When one generator instance serves many tenants:

  • Isolation: a slow or buggy tenant must not starve others. Use one generator goroutine per tenant; never multiplex tenants onto one goroutine.
  • Fairness: a tenant with 10x the events must not consume 10x the channel slots. Apply per-tenant rate-limiting upstream.
  • Tenant-aware metrics: every metric carries a tenant label. A throughput drop in one tenant must not be hidden by a global average.
  • Tenant-aware cancellation: cancelling tenant A's stream must not affect tenant B's. Use per-tenant contexts derived from a parent.

The shape:

parentCtx
   ├── ctxTenantA  genA  consumerA
   ├── ctxTenantB  genB  consumerB
   └── ctxTenantC  genC  consumerC

Cancelling ctxTenantA stops only genA. Cancelling parentCtx stops all.


Generator-as-a-Plugin

Some platforms expose a Source interface so third parties can ship custom generators:

type Source interface {
    Name() string
    Stream(ctx context.Context) (<-chan Event, error)
    Close() error
}

When designing a plugin-style generator interface:

  • Make Stream return (<-chan Event, error). Setup errors are synchronous.
  • Make Close idempotent. Plugins must tolerate Close being called twice or after ctx is cancelled.
  • Forbid blocking in Stream. It must return promptly; streaming happens in the goroutine.
  • Document the cancellation contract. "When ctx is cancelled, the channel must close within N seconds."
  • Surface plugin errors with the plugin name attached. Operators need to know which plugin failed.

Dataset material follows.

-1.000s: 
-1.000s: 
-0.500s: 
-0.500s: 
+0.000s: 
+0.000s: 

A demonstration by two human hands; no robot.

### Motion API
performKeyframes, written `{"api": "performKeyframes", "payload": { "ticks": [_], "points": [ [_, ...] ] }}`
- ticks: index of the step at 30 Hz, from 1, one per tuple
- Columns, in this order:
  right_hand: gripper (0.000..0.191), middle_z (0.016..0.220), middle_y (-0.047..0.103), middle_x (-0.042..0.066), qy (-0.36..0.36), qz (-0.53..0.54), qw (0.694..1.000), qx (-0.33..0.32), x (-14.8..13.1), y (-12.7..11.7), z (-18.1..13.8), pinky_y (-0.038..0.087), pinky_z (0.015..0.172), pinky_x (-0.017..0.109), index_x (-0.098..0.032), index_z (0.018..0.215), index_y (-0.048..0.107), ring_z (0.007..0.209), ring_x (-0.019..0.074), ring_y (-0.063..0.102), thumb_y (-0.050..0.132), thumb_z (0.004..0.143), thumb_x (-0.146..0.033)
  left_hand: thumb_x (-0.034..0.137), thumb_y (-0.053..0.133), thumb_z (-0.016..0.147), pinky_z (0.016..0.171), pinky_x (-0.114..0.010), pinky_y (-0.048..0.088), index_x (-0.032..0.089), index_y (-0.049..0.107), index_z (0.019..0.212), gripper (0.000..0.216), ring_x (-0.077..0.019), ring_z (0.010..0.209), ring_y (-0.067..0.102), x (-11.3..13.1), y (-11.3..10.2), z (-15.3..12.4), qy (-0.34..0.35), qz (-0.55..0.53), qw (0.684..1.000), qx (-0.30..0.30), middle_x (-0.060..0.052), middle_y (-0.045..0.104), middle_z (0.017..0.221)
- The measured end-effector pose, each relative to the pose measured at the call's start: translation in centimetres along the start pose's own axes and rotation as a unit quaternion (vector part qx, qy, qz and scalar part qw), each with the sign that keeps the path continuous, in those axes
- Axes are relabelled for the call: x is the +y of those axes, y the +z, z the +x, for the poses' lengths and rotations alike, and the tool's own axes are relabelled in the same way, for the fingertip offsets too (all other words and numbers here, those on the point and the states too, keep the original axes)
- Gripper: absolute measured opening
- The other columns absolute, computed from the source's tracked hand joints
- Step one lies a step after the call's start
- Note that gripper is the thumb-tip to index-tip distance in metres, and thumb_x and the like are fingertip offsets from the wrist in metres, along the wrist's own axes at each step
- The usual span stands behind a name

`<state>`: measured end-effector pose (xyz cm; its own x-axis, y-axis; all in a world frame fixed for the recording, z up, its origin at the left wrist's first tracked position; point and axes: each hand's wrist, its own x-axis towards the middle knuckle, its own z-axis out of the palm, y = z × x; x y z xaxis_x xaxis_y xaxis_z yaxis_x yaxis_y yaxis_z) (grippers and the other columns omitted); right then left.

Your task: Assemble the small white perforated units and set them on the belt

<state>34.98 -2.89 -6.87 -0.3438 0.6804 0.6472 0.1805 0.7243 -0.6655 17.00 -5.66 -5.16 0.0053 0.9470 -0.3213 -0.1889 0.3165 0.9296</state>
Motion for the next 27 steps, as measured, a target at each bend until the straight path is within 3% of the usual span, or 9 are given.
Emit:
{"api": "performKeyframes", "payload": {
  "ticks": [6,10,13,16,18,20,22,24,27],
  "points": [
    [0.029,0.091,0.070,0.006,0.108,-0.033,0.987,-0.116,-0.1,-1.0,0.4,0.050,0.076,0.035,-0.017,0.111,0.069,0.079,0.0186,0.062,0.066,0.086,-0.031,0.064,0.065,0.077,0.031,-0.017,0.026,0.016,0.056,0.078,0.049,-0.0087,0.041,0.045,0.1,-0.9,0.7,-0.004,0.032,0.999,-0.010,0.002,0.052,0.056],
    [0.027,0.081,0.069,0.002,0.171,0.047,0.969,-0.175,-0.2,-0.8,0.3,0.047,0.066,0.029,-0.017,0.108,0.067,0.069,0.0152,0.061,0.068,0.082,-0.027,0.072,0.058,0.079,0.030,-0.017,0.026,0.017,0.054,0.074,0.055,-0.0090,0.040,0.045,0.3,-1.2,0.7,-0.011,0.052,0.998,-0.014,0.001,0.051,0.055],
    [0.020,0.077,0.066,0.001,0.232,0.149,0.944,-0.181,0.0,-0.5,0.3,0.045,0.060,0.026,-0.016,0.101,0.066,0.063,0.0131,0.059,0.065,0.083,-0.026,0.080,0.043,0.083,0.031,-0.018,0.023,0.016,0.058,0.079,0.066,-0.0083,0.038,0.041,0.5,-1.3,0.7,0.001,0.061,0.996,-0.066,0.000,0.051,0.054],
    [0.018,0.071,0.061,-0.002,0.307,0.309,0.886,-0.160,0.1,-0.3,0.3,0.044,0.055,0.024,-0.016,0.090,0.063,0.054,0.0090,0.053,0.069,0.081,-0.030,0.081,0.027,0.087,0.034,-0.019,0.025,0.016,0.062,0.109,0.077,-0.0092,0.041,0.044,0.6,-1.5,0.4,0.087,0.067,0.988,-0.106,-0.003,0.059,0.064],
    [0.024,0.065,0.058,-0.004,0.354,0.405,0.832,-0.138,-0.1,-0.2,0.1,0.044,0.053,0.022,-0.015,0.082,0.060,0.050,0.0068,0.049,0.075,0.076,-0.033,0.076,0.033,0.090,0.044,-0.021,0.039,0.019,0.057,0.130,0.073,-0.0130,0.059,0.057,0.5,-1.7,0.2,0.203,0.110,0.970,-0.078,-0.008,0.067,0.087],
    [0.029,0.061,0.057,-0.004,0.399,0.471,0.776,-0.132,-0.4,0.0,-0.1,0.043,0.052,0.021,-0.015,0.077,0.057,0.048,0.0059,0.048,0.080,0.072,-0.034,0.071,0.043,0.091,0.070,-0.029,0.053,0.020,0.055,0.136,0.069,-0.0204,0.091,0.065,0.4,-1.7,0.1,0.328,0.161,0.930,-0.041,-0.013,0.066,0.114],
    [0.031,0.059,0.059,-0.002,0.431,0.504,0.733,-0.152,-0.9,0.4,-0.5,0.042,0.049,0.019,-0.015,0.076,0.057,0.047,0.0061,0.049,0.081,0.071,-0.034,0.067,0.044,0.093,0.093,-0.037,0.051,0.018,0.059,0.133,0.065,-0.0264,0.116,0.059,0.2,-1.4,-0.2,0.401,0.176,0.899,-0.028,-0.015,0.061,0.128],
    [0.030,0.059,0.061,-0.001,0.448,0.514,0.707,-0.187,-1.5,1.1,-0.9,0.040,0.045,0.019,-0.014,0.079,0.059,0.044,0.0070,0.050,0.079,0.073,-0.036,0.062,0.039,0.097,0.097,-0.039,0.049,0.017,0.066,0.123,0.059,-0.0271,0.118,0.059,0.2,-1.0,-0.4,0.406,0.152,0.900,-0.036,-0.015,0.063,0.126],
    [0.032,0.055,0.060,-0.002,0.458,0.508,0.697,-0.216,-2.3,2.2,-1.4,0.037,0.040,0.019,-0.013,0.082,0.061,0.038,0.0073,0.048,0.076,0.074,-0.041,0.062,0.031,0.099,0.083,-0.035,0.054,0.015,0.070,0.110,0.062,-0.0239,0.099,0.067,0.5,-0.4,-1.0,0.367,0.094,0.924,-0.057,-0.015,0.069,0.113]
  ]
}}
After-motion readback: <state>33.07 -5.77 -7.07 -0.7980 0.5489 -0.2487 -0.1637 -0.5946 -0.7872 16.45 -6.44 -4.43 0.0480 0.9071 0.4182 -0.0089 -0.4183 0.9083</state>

A plugin that violates the contract poisons the consumer's pipeline. The interface must make the contract checkable, ideally with a conformance test suite the plugin author runs.


Compatibility and Migration

When a generator's behaviour must evolve in production:

Adding a new field to the yielded type

Make the type a struct from day one. Adding a field is backward-compatible if consumers use _ = ev.NewField patterns.

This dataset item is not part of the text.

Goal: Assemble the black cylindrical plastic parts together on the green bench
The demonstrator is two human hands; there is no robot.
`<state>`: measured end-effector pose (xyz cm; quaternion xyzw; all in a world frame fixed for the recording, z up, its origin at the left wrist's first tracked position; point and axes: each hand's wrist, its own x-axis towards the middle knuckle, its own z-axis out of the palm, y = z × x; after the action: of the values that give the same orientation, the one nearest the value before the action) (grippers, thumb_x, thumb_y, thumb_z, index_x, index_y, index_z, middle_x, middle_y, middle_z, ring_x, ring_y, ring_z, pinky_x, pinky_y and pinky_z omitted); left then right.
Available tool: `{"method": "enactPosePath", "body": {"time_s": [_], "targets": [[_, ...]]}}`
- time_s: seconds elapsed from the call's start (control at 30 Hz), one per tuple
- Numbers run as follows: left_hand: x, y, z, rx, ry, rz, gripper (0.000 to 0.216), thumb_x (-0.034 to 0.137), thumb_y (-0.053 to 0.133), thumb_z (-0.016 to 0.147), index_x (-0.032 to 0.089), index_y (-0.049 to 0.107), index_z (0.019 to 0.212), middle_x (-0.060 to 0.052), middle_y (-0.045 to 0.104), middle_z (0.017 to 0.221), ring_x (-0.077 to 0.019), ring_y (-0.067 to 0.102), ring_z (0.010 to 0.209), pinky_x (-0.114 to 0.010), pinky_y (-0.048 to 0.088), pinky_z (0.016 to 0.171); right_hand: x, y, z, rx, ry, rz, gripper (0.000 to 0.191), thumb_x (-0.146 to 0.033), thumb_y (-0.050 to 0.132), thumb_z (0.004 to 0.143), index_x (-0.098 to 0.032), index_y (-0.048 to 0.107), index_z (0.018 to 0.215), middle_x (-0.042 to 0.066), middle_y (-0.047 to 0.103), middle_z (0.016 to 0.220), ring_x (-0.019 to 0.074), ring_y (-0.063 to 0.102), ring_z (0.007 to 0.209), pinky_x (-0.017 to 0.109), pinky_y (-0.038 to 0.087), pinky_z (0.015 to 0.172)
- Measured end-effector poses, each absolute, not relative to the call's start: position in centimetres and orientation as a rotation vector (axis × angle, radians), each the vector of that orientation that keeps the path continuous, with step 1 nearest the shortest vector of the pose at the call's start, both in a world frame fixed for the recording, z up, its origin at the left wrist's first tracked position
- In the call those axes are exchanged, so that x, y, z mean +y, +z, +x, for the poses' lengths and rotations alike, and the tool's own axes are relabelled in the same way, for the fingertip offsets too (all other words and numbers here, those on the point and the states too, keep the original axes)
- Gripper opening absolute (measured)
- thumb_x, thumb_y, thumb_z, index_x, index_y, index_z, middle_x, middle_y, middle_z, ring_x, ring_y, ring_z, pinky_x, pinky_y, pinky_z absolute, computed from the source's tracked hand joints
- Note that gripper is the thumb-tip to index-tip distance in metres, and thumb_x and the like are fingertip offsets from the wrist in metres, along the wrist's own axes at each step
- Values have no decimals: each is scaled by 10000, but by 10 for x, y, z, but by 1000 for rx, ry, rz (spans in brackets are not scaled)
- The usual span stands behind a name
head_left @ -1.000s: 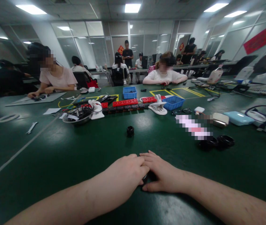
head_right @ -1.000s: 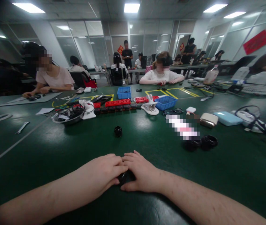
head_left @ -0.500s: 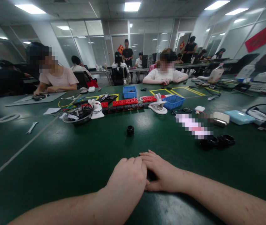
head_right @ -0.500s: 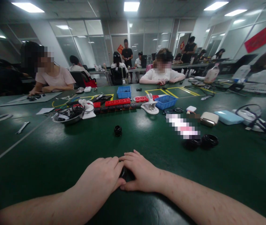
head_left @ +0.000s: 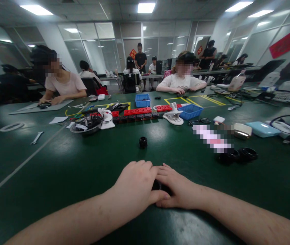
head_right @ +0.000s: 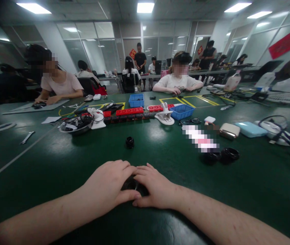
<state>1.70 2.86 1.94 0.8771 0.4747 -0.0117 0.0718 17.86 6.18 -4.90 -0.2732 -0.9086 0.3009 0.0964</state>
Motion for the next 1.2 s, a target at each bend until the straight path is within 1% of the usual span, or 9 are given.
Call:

Changing the cancellation semantics

Cannot be done in-place. Introduce a new function (StreamV2), keep the old one, migrate consumers, remove the old one. Behavioural changes deserve a new signature.

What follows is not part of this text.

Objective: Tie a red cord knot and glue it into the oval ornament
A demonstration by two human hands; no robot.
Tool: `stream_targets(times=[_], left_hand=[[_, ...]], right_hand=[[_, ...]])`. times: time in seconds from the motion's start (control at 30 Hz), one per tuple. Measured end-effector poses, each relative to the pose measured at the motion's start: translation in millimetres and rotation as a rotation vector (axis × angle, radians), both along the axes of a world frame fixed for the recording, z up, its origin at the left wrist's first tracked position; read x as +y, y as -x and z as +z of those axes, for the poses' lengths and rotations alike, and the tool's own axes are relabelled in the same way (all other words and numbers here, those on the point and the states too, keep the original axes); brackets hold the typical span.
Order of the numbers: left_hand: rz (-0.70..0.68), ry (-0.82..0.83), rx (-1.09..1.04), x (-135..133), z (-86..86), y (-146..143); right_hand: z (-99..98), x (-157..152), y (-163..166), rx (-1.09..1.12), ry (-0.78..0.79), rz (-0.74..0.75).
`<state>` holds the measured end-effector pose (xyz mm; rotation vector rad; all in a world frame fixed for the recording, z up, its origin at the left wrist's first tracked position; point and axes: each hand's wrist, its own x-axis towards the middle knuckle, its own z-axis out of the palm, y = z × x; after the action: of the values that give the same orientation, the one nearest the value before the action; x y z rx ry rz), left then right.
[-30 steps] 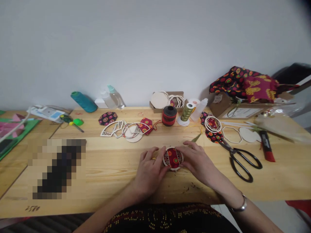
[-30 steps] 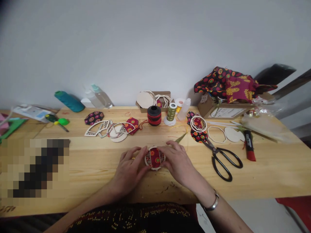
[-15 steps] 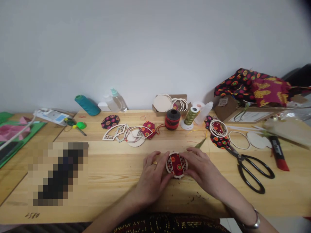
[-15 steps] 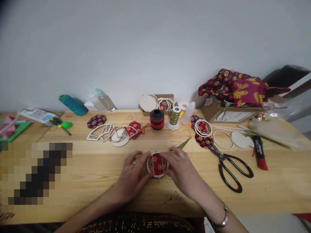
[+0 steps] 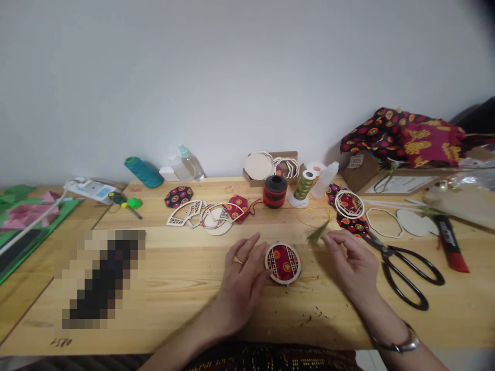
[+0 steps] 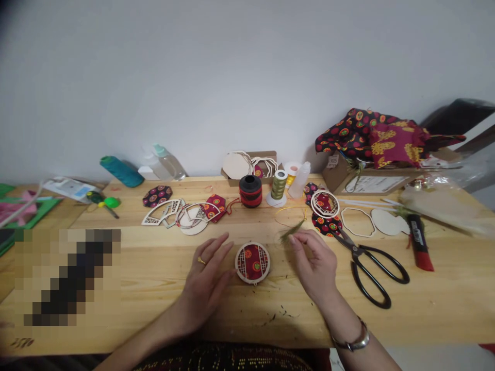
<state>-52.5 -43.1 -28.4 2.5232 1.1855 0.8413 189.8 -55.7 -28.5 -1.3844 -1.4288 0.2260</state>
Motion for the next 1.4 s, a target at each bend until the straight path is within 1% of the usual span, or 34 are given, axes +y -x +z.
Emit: stream_targets(times=[0.1, 0.17, 0.23, 0.33, 0.4, 0.47, 0.57, 0.67, 0.73, 0.8, 0.87, 0.9, 0.93, 0.97, 1.0, 1.07, 1.1, 1.17, 1.27, 1.33, 1.4], left_hand=[[0.037, -0.009, 0.009, 12.5, 11.7, 3.2], [0.049, -0.017, 0.021, 31.1, 20.4, 3.3], [0.131, -0.069, 0.076, 55.7, 28.1, 0.0], [0.297, -0.070, 0.219, 92.0, 34.4, -11.6], [0.369, -0.043, 0.315, 109.2, 33.7, -21.9], [0.408, -0.034, 0.379, 119.8, 29.1, -31.7], [0.413, -0.013, 0.436, 127.5, 18.4, -42.3], [0.426, -0.012, 0.427, 130.5, 11.2, -45.4], [0.423, 0.006, 0.397, 129.0, 12.5, -42.3], [0.426, 0.017, 0.315, 122.3, 19.4, -35.5], [0.411, 0.038, 0.144, 108.8, 29.9, -27.1], [0.360, 0.079, 0.024, 99.6, 35.6, -23.4], [0.290, 0.159, -0.115, 89.0, 40.8, -20.4], [0.234, 0.275, -0.267, 77.5, 45.2, -18.6], [0.193, 0.429, -0.379, 65.7, 48.5, -18.1], [0.151, 0.707, -0.574, 43.3, 51.6, -20.5], [0.135, 0.827, -0.629, 33.7, 51.7, -22.9], [0.109, 0.971, -0.705, 19.0, 50.0, -28.7], [0.057, 1.076, -0.729, 7.1, 46.5, -35.1], [0.019, 1.112, -0.713, 3.3, 45.0, -36.7], [-0.002, 1.131, -0.696, 1.1, 44.1, -36.5]], right_hand=[[0.3, -0.3, 3.4, -0.033, -0.007, 0.058], [0.7, 0.1, 5.0, -0.056, -0.018, 0.083], [0.9, 0.7, 5.4, -0.079, -0.024, 0.088], [1.0, 0.8, 4.1, -0.101, -0.031, 0.082], [1.0, 0.3, 3.3, -0.103, -0.037, 0.076], [1.1, -0.5, 3.1, -0.102, -0.037, 0.073], [1.5, -1.3, 3.7, -0.118, -0.029, 0.074], [1.3, -1.0, 3.9, -0.130, -0.020, 0.082], [0.5, -0.2, 3.4, -0.127, -0.018, 0.084], [-0.3, 0.9, 2.9, -0.126, -0.015, 0.087], [0.1, 1.9, 3.1, -0.126, -0.012, 0.098], [1.3, 2.1, 3.8, -0.115, -0.004, 0.105], [3.2, 2.0, 5.0, -0.090, 0.013, 0.112], [6.0, 1.5, 6.8, -0.051, 0.039, 0.121], [9.6, 0.6, 9.0, -0.001, 0.073, 0.131], [18.6, -1.9, 14.9, 0.102, 0.163, 0.159], [23.3, -3.2, 18.4, 0.143, 0.215, 0.179], [31.8, -5.2, 25.6, 0.229, 0.351, 0.235], [39.7, -5.8, 35.9, 0.453, 0.566, 0.387], [41.7, -5.4, 41.5, 0.618, 0.649, 0.468], [41.8, -5.1, 45.9, 0.731, 0.673, 0.477]])
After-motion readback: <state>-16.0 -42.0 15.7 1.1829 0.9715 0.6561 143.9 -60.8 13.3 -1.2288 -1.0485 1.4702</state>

Migrating from done to ctx

Step 1: introduce a parallel signature accepting ctx. Both call into a shared internal implementation that takes both. Step 2: migrate consumers. Step 3: deprecate the done form. Step 4: remove it after a deprecation window.

Migrating from channel generator to iter.Seq

Often desirable as Go 1.23+ adoption rises. Approach:

  1. Expose an iterator API: func StreamSeq(ctx context.Context) iter.Seq[Event].
  2. Internally, the iterator may still drive a channel generator if the upstream is naturally concurrent. The wrapper is small.
  3. Mark the channel API deprecated but keep it; some consumers still need the channel for fan-out/tee/bridge.

Do not delete the channel API just because iterators are newer. Different consumers need different shapes.


A professional-grade generator is a documented, measured, supervised source stage with a known SLO and a runbook. The pattern is the same as the junior-level template; the difference is everything around it.